Mercifully, the final presidential debate is over but cruelly, there are still 19 days left until the actual election because it turns out there’s no mercy rule in politics so they can’t call this thing early and let everyone vote now. The problem with Trump’s likely defeat at this point is how much carnage he’s willing to create on his way to the loser’s circle, how many mangled carcasses of decency and American political decorum he’s willing to leave by the roadside in his kamikaze last few days.
Election burnout is real; we have in some sense been in this campaign since for a staggering 14 months already, as the first Republican primary was held in August of 2015, if you can even remember a time that far back. That’s not even factoring in the actual physical and mental stress this election is creating, with therapists reporting a spike in Trump-related anxiety and survivors of sexual assault being forced to relive their own trauma over and over again just by watching the news. I have seen several female friends, more than half seriously, ask whether you can sue a presidential candidate for emotional distress.
You deserve a day off, we all deserve a day to breathe after this election and remind ourselves there is a real world outside of politics and tweets and just batshit weird tweets about politics. So let’s dub Nov. 9 a new Adult Skip Day and give ourselves a break; you’re probably not taking enough vacation days anyway.
Seriously, take the day off and do something nice for yourself. Just spend it letting all the bad poisons of the past few months seep out of your brain. Those poisons will probably also include alcohol because fuck to you if you don’t think we’re all drinking ourselves stupid on election night.

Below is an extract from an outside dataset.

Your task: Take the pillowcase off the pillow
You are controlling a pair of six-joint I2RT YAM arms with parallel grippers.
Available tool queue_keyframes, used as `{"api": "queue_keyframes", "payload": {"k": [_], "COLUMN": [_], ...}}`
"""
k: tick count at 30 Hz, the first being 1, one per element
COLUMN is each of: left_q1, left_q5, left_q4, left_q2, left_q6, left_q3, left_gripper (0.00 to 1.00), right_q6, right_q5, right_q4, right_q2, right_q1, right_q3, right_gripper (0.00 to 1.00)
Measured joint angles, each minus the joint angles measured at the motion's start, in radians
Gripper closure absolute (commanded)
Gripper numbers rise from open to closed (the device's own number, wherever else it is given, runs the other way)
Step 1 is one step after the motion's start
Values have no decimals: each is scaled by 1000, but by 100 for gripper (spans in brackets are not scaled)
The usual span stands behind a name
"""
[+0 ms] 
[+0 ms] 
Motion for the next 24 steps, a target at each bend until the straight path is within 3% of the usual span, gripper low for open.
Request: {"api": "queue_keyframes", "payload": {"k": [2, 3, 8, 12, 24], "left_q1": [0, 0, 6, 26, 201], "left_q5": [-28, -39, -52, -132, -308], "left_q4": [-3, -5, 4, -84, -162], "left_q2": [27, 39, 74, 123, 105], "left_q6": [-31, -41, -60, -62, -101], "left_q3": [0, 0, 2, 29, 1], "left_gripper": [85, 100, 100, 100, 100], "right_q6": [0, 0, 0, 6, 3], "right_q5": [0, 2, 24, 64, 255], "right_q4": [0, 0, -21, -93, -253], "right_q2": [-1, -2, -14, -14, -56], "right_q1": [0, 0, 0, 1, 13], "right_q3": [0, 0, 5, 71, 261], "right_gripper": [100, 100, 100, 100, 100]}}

We have never suffered through an election with this wattage of intensity before: the rushing streams of social media, wall-to-wall news coverage, a candidate with an itchy Twitter finger and a legion of racist ghouls rising from the backed-up gas station toilet of the internet, the most vitriolic outlash of public sexism that has cumulated in a huge conflagration around the question of whether a qualified, experienced, smart woman should be elected to the most important job in the world over a guy who thinks it’s all an audition for a reality show. I have at times found myself in a bar these past few weeks where others were discussing politics, politics I agreed with, but had to leave, because if we keep beating the drum of this election any more we’ll all be deaf and hate music forever. I have asked bartenders to turn off post-debate spin room analysis, the very existence of which angers me to my journalistic core. It’s the most momentous election in our lifetimes, but friends and I have had to declare “no politics” zones at certain weekend hangs just so we can let our brains breathe in the air of some other conversation topics for a night.
Let’s get away from it, for at least one day.
Here are some things you should do on Nov. 9 with your time off:
Turn off your television/log off Twitter/don’t look at Facebook.
Call your mom/dad/parent and say something nice to them that isn’t about the election.
Start making Thanksgiving plans.
Then drop your phone in a toilet.
Drink a nice hard cider.
Attach a speaker to your bike and cruise around the neighborhood blasting this.
Take a walk to a garden store and buy some nice, soothing plants.
Go see a film at the new Alamo Drafthouse.
Go sleep in the woods for the night.
Do some yoga.
Rewatch all of Broad City (and H/T to our Broad City recapper Meghan, who announced her plans for turning Nov. 9 into a Skip Day weeks ago)
Buy some new records, light a candle, pour yourself a glass of wine, light a thin but well-rolled joint, sink into your couch and go “phewwwwwww.”